(DESCRIPTION OF THE TASK): Print the line containing "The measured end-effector" and each line after it to the end of the material below. Print nothing else.

(DATA):
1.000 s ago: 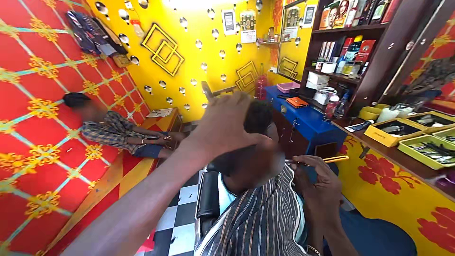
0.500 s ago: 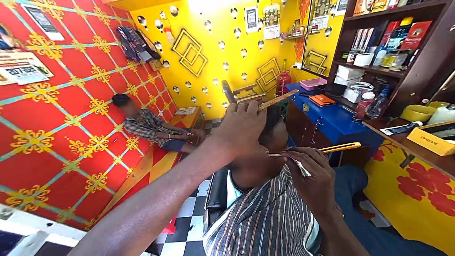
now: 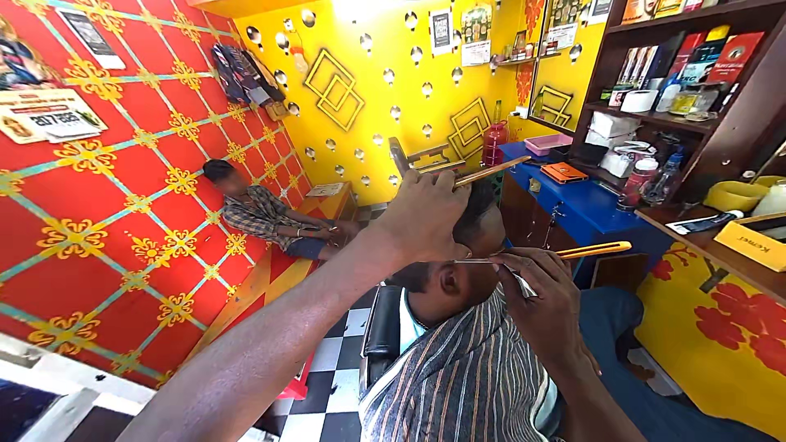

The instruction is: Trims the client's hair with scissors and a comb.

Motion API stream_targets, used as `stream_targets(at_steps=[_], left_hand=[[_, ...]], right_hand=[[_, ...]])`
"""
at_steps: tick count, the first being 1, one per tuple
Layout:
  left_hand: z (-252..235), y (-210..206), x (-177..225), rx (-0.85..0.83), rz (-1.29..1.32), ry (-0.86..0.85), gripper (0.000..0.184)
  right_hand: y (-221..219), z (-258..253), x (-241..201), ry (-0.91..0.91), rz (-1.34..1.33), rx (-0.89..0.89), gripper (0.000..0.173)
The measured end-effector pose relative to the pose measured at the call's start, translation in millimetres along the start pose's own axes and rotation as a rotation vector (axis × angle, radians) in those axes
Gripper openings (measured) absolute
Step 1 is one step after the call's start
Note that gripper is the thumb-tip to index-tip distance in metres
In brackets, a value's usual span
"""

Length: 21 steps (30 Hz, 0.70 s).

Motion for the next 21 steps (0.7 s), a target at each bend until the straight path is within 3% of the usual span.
stream_targets(at_steps=[21], left_hand=[[-1.8,-2.5,-9.7,0.064,-0.013,-0.108,0.098]], right_hand=[[0.8,-7.3,2.7,0.057,0.026,-0.084,0.019]])
Point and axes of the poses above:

(EXPECTED ANSWER):
The measured end-effector pose relative to the pose measured at the call's start, translation in millimetres along the start pose's own axes and rotation as a rotation vector (axis × angle, radians) in those axes
Gripper openings (measured) absolute
Step 1 is one step after the call's start
Note that gripper is the thumb-tip to index-tip distance in metres
In brackets, a value's usual span
"""

Length: 21 steps (30 Hz, 0.70 s).

Motion for the next 21 steps (0.7 s), a target at each bend until the straight path is within 3% of the usual span.
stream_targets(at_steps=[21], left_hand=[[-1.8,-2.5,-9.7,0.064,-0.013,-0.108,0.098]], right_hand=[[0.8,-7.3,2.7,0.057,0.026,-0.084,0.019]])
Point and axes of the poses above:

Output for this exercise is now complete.